**** Available records ****

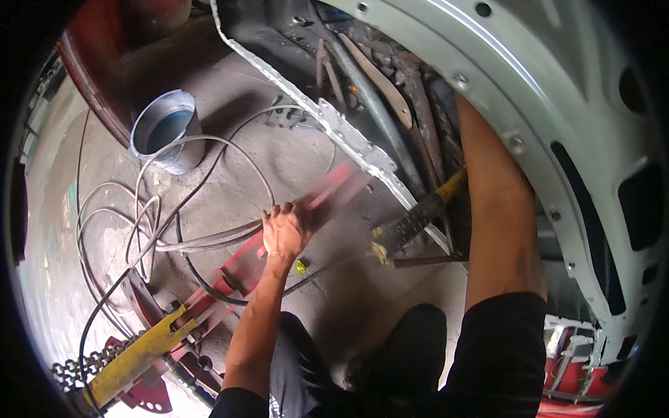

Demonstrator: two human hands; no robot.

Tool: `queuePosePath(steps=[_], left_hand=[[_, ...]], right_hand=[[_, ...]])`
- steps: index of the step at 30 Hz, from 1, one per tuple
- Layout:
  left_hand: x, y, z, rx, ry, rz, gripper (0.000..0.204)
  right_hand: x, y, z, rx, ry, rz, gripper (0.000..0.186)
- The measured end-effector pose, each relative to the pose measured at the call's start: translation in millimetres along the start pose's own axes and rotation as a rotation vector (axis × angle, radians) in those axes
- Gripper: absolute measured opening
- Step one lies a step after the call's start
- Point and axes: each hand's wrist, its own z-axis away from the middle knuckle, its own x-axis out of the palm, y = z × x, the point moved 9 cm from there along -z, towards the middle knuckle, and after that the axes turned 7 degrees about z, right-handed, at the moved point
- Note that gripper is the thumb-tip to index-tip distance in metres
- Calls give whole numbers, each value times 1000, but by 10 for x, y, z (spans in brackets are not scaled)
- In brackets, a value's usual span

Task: The person applies tape to a plastic car part, uses a hammer on a metal car frame, and then cleans a locking clamp with a cloth before securing it to the plastic part.

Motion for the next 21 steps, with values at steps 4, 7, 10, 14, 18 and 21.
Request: queuePosePath(steps=[4, 7, 10, 14, 18, 21], left_hand=[[16, 9, -6, 8, 8, 27, 43], [-38, 48, 4, 47, 86, 23, 41], [-66, 39, -19, 24, 22, 23, 39], [-78, 19, -5, -4, 30, 34, 38], [-39, 1, 15, -23, -21, 18, 43], [-13, -27, 0, -19, -11, 24, 45]], right_hand=[[188, 235, -215, 35, -74, 9, 39], [322, 377, -354, 50, -114, 13, 39], [448, 373, -493, 56, -139, -10, 38], [569, 366, -736, 38, -162, -22, 38], [839, 172, -932, 0, -187, -38, 38], [989, 44, -1179, -29, -198, -26, 38]])
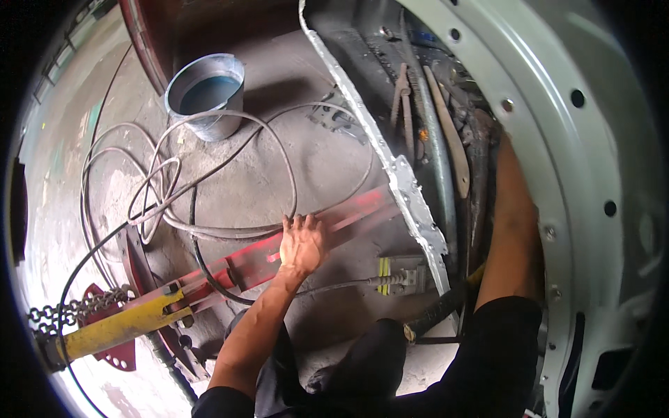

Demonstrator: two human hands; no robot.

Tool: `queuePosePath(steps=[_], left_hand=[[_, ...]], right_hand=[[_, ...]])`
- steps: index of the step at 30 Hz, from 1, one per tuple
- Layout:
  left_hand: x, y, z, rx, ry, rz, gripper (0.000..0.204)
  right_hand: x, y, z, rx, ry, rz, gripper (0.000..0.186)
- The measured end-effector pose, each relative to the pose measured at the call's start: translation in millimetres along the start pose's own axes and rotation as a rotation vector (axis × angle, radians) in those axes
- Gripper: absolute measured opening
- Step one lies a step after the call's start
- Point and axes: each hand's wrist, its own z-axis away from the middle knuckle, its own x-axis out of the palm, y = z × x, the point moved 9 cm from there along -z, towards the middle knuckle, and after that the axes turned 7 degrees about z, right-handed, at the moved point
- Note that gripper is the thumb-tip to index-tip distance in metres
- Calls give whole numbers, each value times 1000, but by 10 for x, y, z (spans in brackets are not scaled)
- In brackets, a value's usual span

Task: The person applies tape to a plastic car part, uses a hammer on a metal car frame, and then cleans a locking clamp with a cloth before securing it to the plastic part.

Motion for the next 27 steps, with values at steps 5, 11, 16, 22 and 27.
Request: queuePosePath(steps=[5, 11, 16, 22, 27], left_hand=[[112, -11, -24, -20, -71, 14, 59], [133, -91, 19, -45, -144, -12, 61], [179, -16, -47, -26, -122, 15, 53], [155, -30, -72, -35, -128, 19, 52], [157, -65, -26, -58, -117, 17, 53]], right_hand=[[179, -125, -302, -30, -36, 2, 38], [537, -212, -213, -35, -131, -50, 38], [388, -21, -204, -28, -147, -48, 38], [568, -15, -198, -37, -175, -84, 38], [494, 51, -147, -24, -149, -121, 38]])
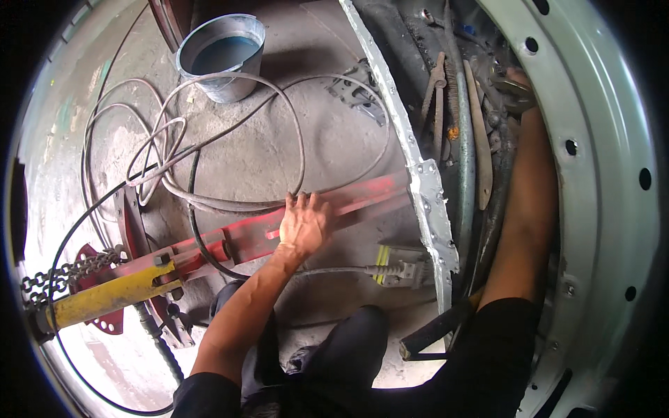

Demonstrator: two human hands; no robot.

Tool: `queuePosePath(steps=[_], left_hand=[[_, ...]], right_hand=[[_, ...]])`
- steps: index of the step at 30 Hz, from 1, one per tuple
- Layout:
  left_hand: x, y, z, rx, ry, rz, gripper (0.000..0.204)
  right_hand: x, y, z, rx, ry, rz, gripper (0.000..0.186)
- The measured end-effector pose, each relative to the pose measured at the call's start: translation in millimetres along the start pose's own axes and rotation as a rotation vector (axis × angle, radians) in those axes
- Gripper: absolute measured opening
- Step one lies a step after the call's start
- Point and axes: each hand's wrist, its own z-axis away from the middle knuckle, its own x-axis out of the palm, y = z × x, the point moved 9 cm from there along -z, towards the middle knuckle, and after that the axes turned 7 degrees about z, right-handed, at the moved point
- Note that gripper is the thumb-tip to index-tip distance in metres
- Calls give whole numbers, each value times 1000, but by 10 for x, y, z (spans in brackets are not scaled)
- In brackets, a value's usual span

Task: The person applies tape to a plastic car part, uses a hammer on a metal car frame, and then cleans a locking clamp with a cloth before securing it to the plastic part.

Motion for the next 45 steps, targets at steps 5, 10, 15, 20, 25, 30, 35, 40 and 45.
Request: queuePosePath(steps=[5, 10, 15, 20, 25, 30, 35, 40, 45], left_hand=[[7, 7, 51, 17, 18, -21, 45], [-18, 93, 24, 61, 70, -36, 50], [2, -69, 40, 16, 107, -83, 54], [-111, 14, 12, 22, 121, -80, 45], [-41, 358, -41, 96, 112, -1, 43], [-99, -166, 93, 5, 108, -82, 42], [-157, 130, 105, 161, 217, -46, 34], [-126, 241, 99, 218, 226, -47, 34], [-235, 218, 152, 248, 204, 289, 32]], right_hand=[[-91, 174, 125, 28, 15, -15, 38], [-601, 435, 204, 34, 99, -64, 37], [-570, 522, 578, 71, 131, -273, 37], [-933, 743, 1176, 128, 160, -525, 37], [-1356, 1004, 1818, 200, 81, -907, 37], [-781, -1125, 2986, 176, -108, -650, 27], [-1316, -1620, 3451, 87, 120, -135, 43], [-1456, -1599, 3984, -48, 179, -360, 39], [-1612, -2062, 4581, -2, -54, -633, 45]])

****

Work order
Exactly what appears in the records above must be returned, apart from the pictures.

Solution to the problem
Demonstrator: two human hands; no robot.

Tool: `queuePosePath(steps=[_], left_hand=[[_, ...]], right_hand=[[_, ...]])`
- steps: index of the step at 30 Hz, from 1, one per tuple
- Layout:
  left_hand: x, y, z, rx, ry, rz, gripper (0.000..0.204)
  right_hand: x, y, z, rx, ry, rz, gripper (0.000..0.186)
- The measured end-effector pose, each relative to the pose measured at the call's start: translation in millimetres along the start pose's own axes and rotation as a rotation vector (axis × angle, radians) in those axes
- Gripper: absolute measured opening
- Step one lies a step after the call's start
- Point and axes: each hand's wrist, its own z-axis away from the middle knuckle, its own x-axis out of the palm, y = z × x, the point moved 9 cm from there along -z, towards the middle knuckle, and after that the axes turned 7 degrees about z, right-handed, at the moved point
- Note that gripper is the thumb-tip to index-tip distance in metres
- Calls give whole numbers, each value times 1000, but by 10 for x, y, z (spans in brackets are not scaled)
- In brackets, a value's usual span

Task: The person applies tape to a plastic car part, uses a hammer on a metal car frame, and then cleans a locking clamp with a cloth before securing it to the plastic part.

Motion for the next 21 steps, with values at steps 4, 7, 10, 14, 18 and 21.
Request: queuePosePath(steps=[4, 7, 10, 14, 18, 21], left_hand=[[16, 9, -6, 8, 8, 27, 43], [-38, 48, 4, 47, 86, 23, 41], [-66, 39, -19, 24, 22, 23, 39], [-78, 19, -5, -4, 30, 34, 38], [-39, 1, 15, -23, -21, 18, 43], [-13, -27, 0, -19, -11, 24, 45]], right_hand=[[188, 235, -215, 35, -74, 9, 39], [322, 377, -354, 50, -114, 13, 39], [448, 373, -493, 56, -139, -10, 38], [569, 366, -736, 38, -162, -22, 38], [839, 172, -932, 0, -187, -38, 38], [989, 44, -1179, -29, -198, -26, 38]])

Demonstrator: two human hands; no robot.

Tool: `queuePosePath(steps=[_], left_hand=[[_, ...]], right_hand=[[_, ...]])`
- steps: index of the step at 30 Hz, from 1, one per tuple
- Layout:
  left_hand: x, y, z, rx, ry, rz, gripper (0.000..0.204)
  right_hand: x, y, z, rx, ry, rz, gripper (0.000..0.186)
- The measured end-effector pose, each relative to the pose measured at the call's start: translation in millimetres along the start pose's own axes and rotation as a rotation vector (axis × angle, radians) in those axes
- Gripper: absolute measured opening
- Step one lies a step after the call's start
- Point and axes: each hand's wrist, its own z-axis away from the middle knuckle, its own x-axis out of the palm, y = z × x, the point moved 9 cm from there along -z, towards the middle knuckle, and after that the axes turned 7 degrees about z, right-handed, at the moved point
- Note that gripper is the thumb-tip to index-tip distance in metres
- Calls give whole numbers, each value times 1000, but by 10 for x, y, z (spans in brackets are not scaled)
- In brackets, a value's usual span

Task: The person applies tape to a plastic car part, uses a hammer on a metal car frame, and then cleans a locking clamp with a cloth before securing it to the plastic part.

Motion for the next 27 steps, with values at steps 5, 11, 16, 22 and 27.
Request: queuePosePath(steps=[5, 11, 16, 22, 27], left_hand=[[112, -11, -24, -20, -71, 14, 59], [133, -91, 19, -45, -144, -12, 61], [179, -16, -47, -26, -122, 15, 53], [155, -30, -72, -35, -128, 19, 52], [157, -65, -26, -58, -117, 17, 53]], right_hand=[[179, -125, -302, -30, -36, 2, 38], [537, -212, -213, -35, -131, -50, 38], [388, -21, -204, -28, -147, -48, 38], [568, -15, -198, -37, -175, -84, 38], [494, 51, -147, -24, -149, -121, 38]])

Demonstrator: two human hands; no robot.

Tool: `queuePosePath(steps=[_], left_hand=[[_, ...]], right_hand=[[_, ...]])`
- steps: index of the step at 30 Hz, from 1, one per tuple
- Layout:
  left_hand: x, y, z, rx, ry, rz, gripper (0.000..0.204)
  right_hand: x, y, z, rx, ry, rz, gripper (0.000..0.186)
- The measured end-effector pose, each relative to the pose measured at the call's start: translation in millimetres along the start pose's own axes and rotation as a rotation vector (axis × angle, radians) in those axes
- Gripper: absolute measured opening
- Step one lies a step after the call's start
- Point and axes: each hand's wrist, its own z-axis away from the middle knuckle, its own x-axis out of the palm, y = z × x, the point moved 9 cm from there along -z, towards the middle knuckle, and after that the axes turned 7 degrees about z, right-handed, at the moved point
- Note that gripper is the thumb-tip to index-tip distance in metres
- Calls give whole numbers, each value times 1000, but by 10 for x, y, z (spans in brackets are not scaled)
- In brackets, a value's usual span

Task: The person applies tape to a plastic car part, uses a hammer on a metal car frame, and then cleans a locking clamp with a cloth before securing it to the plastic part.

Motion for the next 45 steps, targets at steps 5, 10, 15, 20, 25, 30, 35, 40 and 45.
Request: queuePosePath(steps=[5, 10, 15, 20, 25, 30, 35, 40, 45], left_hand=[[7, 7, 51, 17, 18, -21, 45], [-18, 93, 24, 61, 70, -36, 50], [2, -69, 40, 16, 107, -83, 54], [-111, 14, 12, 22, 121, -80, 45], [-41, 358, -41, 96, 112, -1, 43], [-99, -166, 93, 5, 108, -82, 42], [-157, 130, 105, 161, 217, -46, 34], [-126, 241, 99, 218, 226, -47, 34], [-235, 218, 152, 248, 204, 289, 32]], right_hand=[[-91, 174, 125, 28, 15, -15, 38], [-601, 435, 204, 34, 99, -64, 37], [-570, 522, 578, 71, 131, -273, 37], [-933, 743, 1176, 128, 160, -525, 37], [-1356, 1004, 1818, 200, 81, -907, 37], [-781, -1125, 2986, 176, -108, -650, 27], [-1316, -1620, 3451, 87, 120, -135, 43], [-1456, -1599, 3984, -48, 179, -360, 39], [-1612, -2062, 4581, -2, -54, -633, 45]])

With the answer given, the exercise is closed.